Re: PostgreSQL's handling of fsync() errors is unsafe and risks data loss at least on XFS

From: Catalin Iacob <iacobcatalin(at)gmail(dot)com>
To: Thomas Munro <thomas(dot)munro(at)enterprisedb(dot)com>
Cc: Craig Ringer <craig(at)2ndquadrant(dot)com>, Tom Lane <tgl(at)sss(dot)pgh(dot)pa(dot)us>, PostgreSQL Hackers <pgsql-hackers(at)postgresql(dot)org>
Subject: Re: PostgreSQL's handling of fsync() errors is unsafe and risks data loss at least on XFS
Date: 2018-03-29 16:20:00
Message-ID: CAHg_5gqXwiun=inh=2QomnvqvRYb_jrYcnfiEekZ=hQKbY2XBA@mail.gmail.com
Views: Raw Message | Whole Thread | Download mbox | Resend email
Thread:
Lists: pgsql-hackers

On Thu, Mar 29, 2018 at 2:07 PM, Thomas Munro
<thomas(dot)munro(at)enterprisedb(dot)com> wrote:
> I found your discussion with kernel hacker Jeff Layton at
> https://lwn.net/Articles/718734/ in which he said: "The stackoverflow
> writeup seems to want a scheme where pages stay dirty after a
> writeback failure so that we can try to fsync them again. Note that
> that has never been the case in Linux after hard writeback failures,
> AFAIK, so programs should definitely not assume that behavior."

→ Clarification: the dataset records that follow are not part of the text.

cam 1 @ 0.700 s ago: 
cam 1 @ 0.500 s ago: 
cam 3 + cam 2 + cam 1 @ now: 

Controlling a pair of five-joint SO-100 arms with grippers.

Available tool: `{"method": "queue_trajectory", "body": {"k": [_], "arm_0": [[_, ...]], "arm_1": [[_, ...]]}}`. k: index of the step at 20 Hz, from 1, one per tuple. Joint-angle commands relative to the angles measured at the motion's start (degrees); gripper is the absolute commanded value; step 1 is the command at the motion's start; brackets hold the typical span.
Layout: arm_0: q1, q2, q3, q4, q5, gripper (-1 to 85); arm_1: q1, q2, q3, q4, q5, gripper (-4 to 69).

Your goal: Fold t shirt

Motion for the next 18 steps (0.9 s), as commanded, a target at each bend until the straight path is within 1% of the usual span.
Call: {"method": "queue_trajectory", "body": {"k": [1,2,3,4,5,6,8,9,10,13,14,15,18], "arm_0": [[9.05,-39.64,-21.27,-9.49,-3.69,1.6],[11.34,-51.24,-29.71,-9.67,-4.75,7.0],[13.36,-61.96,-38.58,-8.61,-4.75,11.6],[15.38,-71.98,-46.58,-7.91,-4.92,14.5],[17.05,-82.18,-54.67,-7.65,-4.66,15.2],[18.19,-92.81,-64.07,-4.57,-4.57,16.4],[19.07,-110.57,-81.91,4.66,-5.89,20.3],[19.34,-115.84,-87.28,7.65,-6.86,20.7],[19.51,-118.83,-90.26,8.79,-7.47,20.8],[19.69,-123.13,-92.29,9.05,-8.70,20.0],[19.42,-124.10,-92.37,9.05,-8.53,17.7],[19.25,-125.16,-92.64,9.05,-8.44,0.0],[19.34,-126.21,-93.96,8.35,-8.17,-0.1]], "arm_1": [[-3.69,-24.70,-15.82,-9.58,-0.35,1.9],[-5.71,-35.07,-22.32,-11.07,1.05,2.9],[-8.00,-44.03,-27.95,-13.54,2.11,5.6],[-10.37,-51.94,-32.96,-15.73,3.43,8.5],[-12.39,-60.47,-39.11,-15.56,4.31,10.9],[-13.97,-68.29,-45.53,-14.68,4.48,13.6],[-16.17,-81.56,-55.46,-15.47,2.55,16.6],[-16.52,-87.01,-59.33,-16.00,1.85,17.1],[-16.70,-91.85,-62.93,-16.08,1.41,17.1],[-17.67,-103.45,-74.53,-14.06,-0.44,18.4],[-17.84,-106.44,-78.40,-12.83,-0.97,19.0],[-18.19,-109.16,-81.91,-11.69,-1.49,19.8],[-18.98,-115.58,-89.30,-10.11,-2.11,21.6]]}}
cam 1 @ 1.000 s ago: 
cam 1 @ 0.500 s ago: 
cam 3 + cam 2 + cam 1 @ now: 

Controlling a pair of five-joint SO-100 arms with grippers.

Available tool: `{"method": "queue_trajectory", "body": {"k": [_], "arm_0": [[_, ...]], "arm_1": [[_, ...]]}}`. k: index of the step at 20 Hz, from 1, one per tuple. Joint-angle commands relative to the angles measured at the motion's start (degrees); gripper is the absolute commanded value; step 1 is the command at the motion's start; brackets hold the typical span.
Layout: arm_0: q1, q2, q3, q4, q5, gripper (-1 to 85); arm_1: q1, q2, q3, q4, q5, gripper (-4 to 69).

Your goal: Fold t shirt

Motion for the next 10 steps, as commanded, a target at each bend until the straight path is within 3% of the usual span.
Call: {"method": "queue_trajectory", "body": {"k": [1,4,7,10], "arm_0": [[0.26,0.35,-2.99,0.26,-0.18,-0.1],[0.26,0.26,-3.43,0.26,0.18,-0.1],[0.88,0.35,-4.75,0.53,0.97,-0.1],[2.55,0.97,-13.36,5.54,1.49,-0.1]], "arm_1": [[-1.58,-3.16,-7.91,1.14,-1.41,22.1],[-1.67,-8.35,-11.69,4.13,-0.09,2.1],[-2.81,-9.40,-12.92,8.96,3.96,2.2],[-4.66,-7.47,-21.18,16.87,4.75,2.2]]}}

And a bit below in the same comments, to this question about PG: "So,
what are the options at this point? The assumption was that we can
repeat the fsync (which as you point out is not the case), or shut
down the database and perform recovery from WAL", the same Jeff Layton
seems to agree PANIC is the appropriate response:
"Replaying the WAL synchronously sounds like the simplest approach
when you get an error on fsync. These are uncommon occurrences for the
most part, so having to fall back to slow, synchronous error recovery
modes when this occurs is probably what you want to do.".
And right after, he confirms the errseq_t patches are about always
detecting this, not more:
"The main thing I working on is to better guarantee is that you
actually get an error when this occurs rather than silently corrupting
your data. The circumstances where that can occur require some
corner-cases, but I think we need to make sure that it doesn't occur."

Jeff's comments in the pull request that merged errseq_t are worth
reading as well:
https://git.kernel.org/pub/scm/linux/kernel/git/torvalds/linux.git/commit/?id=088737f44bbf6378745f5b57b035e57ee3dc4750

> The article above that says the same thing a couple of different ways,
> ie that writeback failure leaves you with pages that are neither
> written to disk successfully nor marked dirty.
>
> If I'm reading various articles correctly, the situation was even
> worse before his errseq_t stuff landed. That fixed cases of
> completely unreported writeback failures due to sharing of PG_error
> for both writeback and read errors with certain filesystems, but it
> doesn't address the clean pages problem.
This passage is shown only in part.